For Our Children's Children?
Levitt, Wendy Kristiansen, The Middle East
Award-winning israeli novelist David Grossman made an eloquent plea for peace as Israel reeled from the series of Hamas bomb outrages which claimed 58 lives - most of them Israeli - in an unprecedented eight days of violence which began on 25 February and sharply called into question the continuation of the Oslo accord. Grossman's sober message was that we should not expect the accord to yield peace and security now, or even in the next ten years: peace would be for his children and their children.
But how many Israelis can wait that long? How can they accept that more lives should be lost in the present 'peace' than were lost before it? Israelis believed that they were giving up the West Bank and Gaza in return for the security which eluded them in the long years of hostility, occupation and intifada. Having recovered from the shock of Yitzhak Rabin's assassination by a Jewish extremist, the nation came closer than it has ever done to a unified commitment to peace as envisaged by the Oslo accords. Abruptly, overnight, the nation called for war on Hamas.
It is not that simple, as Shimon Peres and Yasser Arafat, locked in a shared fight for their respective political lives, know only too well. One of the lessons was the apparent ease with which the suicide bombers carried out their terrifying deeds. But to attempt to take out Hamas root and branch is to subject the Palestinian population of the West Bank and Gaza, the majority of which does not support the Islamists' bomb attacks, to further hardship. If Oslo was already failing to meet Palestinian aspirations, closures which amount to large-scale imprisonment, unemployment and a blockade on the export and import of goods, above all food, can only increase the Palestinians' sense of grievance.
Is the solution for Israelis a separation of geographical areas and peoples? A huge and costly fence complete with watchtowers and electronic surveillance perhaps even a 'Berlin wall' plunging through the heart of Jerusalem, ending Israel's ill-conceived dream of seeing the city as its eternal, indivisible capital? The government of Shimon Peres has to act, and be seen to act. Forcefully, speedily. But can Yasser Arafat, his partner in peace, now in torment, follow suit?
So far his Palestinian police have matched Israel's arrests of Islamists in areas still under its control by a similar campaign in the self-rule areas, Arafat has outlawed the armed wings of all the political factions. He has called into play shared intelligence with the Israelis and a strong police apparatus, many of whose recruits received their training during the years of the Palestinian intifada. The State Security Court (under his direct control) has resumed its labours, notably with a life sentence summarily passed on Mohammed Abu Wardeh, who recruited three of the suicide bombers, responsible for the double attack on the number 18 bus in Jerusalem and the Ashkelon bomb.

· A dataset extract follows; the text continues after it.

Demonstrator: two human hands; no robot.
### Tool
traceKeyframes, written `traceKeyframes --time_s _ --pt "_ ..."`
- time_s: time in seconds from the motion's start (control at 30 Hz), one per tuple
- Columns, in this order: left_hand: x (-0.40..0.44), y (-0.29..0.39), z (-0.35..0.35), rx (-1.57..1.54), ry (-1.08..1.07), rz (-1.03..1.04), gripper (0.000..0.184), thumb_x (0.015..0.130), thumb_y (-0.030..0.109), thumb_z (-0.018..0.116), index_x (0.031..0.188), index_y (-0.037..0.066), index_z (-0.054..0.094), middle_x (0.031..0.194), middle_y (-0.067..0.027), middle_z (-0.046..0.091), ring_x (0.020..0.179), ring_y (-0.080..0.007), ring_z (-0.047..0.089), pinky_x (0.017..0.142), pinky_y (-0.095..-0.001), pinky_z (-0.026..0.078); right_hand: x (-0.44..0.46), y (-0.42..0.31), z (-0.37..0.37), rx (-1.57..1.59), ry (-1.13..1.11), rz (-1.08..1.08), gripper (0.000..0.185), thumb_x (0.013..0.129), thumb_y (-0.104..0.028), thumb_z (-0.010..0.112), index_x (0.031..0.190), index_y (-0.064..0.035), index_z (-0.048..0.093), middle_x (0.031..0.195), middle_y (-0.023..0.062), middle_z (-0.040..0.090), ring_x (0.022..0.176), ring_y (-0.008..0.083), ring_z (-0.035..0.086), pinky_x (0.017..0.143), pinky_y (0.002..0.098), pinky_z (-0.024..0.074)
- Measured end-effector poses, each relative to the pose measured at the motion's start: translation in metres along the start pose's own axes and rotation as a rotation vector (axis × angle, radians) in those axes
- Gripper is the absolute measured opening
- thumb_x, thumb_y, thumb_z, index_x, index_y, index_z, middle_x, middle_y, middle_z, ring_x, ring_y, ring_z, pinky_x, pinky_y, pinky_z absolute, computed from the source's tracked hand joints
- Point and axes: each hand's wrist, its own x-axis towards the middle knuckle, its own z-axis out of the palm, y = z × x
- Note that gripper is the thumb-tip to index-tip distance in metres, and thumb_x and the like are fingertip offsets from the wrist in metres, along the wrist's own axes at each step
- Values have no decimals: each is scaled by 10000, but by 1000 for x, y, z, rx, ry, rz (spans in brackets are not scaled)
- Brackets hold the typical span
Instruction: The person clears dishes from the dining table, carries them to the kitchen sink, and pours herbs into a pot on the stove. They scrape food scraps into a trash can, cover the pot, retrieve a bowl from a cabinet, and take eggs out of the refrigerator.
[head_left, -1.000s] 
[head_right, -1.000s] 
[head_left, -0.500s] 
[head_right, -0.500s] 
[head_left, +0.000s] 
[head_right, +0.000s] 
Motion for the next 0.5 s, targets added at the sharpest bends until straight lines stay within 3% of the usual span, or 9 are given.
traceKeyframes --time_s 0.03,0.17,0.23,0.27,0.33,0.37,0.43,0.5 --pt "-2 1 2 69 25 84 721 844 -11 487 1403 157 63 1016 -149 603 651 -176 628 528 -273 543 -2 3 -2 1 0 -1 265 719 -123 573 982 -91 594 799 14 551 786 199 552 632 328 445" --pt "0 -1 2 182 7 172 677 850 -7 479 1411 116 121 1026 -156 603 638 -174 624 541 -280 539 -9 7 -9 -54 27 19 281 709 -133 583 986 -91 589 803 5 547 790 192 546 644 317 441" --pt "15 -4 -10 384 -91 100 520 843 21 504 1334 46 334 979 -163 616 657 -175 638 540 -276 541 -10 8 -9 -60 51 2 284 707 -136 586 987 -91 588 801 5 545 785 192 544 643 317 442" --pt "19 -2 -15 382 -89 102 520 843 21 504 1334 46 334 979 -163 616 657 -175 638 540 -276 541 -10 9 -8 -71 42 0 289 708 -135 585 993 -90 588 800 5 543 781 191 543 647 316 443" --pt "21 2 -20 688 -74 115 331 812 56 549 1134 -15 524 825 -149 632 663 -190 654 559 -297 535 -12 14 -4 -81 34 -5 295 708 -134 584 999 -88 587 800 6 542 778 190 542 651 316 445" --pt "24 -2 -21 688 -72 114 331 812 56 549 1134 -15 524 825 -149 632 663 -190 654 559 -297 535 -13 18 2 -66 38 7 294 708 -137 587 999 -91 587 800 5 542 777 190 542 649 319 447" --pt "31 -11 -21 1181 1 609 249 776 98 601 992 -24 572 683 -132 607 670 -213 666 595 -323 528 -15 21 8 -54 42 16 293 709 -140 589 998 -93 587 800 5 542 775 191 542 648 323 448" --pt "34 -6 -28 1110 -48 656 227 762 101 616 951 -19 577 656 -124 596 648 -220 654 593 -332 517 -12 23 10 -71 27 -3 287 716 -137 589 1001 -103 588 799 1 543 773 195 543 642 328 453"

Arafat also took a pro-active diplomatic move by calling for the Middle East summit on terrorism. And he has presided over the first meeting of the newly elected Palestinian Council, which has opened the way for the convening of the old Palestine National Council (PNC) in order to remove from the now defunct Covenant articles incompatible with the progress to peace.
Beyond this, he has entered into dangerous ground. His Authority has raided the Islamic University in Gaza and over a dozen mosques, as well as kindergartens and welfare organisations which form the basis of Hamas' civic infrastructure. The PA has also started to round up Hamas political figures. It has done this before, notably during the spring and summer of 1995. Both then and now this has included Hamas' chief spokesman in Gaza, Dr Mahrnoud az-Zahhar. …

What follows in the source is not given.